_Records drawn from a dataset_
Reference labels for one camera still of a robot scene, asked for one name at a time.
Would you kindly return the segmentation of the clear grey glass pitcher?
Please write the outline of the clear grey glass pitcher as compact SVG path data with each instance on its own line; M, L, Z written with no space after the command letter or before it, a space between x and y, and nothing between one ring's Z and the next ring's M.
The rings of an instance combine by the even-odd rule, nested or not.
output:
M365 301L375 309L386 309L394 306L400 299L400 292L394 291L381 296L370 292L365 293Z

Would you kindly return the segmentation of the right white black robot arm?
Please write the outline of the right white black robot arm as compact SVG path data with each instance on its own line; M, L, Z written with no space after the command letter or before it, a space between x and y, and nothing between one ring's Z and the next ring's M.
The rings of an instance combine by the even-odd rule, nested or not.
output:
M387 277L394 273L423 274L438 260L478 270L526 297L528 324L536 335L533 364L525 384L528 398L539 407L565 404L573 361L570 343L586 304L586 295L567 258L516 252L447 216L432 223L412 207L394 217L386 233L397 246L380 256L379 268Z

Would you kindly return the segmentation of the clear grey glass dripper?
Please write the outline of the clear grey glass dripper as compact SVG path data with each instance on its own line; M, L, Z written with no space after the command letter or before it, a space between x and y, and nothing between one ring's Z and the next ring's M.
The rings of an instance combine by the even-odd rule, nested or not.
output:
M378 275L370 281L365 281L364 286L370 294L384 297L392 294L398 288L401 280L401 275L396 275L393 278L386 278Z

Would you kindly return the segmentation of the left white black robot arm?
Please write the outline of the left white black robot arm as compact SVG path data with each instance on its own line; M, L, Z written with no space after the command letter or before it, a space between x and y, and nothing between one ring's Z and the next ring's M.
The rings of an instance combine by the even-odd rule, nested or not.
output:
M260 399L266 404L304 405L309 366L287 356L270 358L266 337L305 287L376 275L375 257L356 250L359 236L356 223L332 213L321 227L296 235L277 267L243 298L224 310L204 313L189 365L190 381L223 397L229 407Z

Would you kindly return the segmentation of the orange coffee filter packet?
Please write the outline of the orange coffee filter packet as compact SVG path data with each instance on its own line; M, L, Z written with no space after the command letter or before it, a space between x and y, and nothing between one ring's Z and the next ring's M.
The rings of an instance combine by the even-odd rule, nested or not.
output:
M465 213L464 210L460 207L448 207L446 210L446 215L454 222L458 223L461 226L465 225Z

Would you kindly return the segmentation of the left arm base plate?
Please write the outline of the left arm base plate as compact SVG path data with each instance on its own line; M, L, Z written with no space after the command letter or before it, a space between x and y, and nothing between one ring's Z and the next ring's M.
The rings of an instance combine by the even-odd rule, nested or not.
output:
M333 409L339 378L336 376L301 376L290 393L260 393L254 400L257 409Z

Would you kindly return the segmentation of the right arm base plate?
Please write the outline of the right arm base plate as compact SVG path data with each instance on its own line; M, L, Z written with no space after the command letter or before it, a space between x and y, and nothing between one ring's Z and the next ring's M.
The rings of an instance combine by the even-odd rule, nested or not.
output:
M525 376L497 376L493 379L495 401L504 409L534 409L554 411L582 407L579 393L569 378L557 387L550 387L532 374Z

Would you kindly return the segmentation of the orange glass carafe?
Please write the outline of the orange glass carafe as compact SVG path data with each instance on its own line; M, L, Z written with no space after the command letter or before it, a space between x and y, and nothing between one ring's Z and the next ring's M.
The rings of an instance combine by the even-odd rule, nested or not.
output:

_Required work_
Restate the records above word for word.

_Response to the exercise_
Reference labels for one camera still of a robot scene, asked for one name at a time.
Would you kindly return the segmentation of the clear grey glass pitcher?
Please write the outline of the clear grey glass pitcher as compact SVG path data with each instance on its own line; M, L, Z written with no space after the command letter or before it, a space between x and y, and nothing between one ring's Z and the next ring's M.
The rings of an instance combine by the even-odd rule, nested or not.
output:
M365 301L375 309L386 309L394 306L400 299L400 292L394 291L381 296L370 292L365 293Z

Would you kindly return the segmentation of the right white black robot arm?
Please write the outline of the right white black robot arm as compact SVG path data with each instance on its own line; M, L, Z written with no space after the command letter or before it, a space between x and y, and nothing between one ring's Z and the next ring's M.
The rings of an instance combine by the even-odd rule, nested or not.
output:
M387 277L394 273L423 274L438 260L478 270L526 297L528 324L536 335L533 364L525 384L528 398L539 407L565 404L573 361L570 343L586 304L586 295L567 258L516 252L447 216L432 223L412 207L394 217L386 233L397 246L380 256L379 268Z

Would you kindly return the segmentation of the clear grey glass dripper?
Please write the outline of the clear grey glass dripper as compact SVG path data with each instance on its own line; M, L, Z written with no space after the command letter or before it, a space between x and y, and nothing between one ring's Z and the next ring's M.
The rings of an instance combine by the even-odd rule, nested or not.
output:
M378 275L370 281L365 281L364 286L370 294L384 297L392 294L398 288L401 280L401 275L396 275L393 278L386 278Z

Would you kindly return the segmentation of the left white black robot arm?
Please write the outline of the left white black robot arm as compact SVG path data with each instance on its own line; M, L, Z written with no space after the command letter or before it, a space between x and y, and nothing between one ring's Z and the next ring's M.
The rings of an instance combine by the even-odd rule, nested or not.
output:
M260 399L266 404L304 405L309 366L287 356L270 358L266 337L305 287L376 275L375 257L356 250L359 236L356 223L332 213L321 227L296 235L277 267L243 298L224 310L204 313L189 365L190 381L223 397L229 407Z

Would you kindly return the segmentation of the orange coffee filter packet?
Please write the outline of the orange coffee filter packet as compact SVG path data with each instance on its own line; M, L, Z written with no space after the command letter or before it, a space between x and y, and nothing between one ring's Z and the next ring's M.
The rings of an instance combine by the even-odd rule, nested or not.
output:
M465 213L464 210L460 207L448 207L446 210L446 215L454 222L458 223L461 226L465 225Z

Would you kindly return the segmentation of the left arm base plate?
Please write the outline of the left arm base plate as compact SVG path data with each instance on its own line; M, L, Z written with no space after the command letter or before it, a space between x and y, and nothing between one ring's Z and the next ring's M.
The rings of an instance combine by the even-odd rule, nested or not.
output:
M333 409L339 378L336 376L301 376L290 393L260 393L254 400L257 409Z

Would you kindly return the segmentation of the right arm base plate?
Please write the outline of the right arm base plate as compact SVG path data with each instance on its own line; M, L, Z written with no space after the command letter or before it, a space between x and y, and nothing between one ring's Z and the next ring's M.
The rings of an instance combine by the even-odd rule, nested or not.
output:
M525 376L497 376L493 379L495 401L504 409L534 409L554 411L582 407L579 393L569 378L557 387L550 387L532 374Z

Would you kindly return the segmentation of the orange glass carafe?
Please write the outline of the orange glass carafe as compact SVG path data with each instance on its own line; M, L, Z written with no space after the command letter or before it, a space between x and y, and nothing between one ring's Z and the next ring's M.
The rings of an instance combine by the even-odd rule, nested or not.
output:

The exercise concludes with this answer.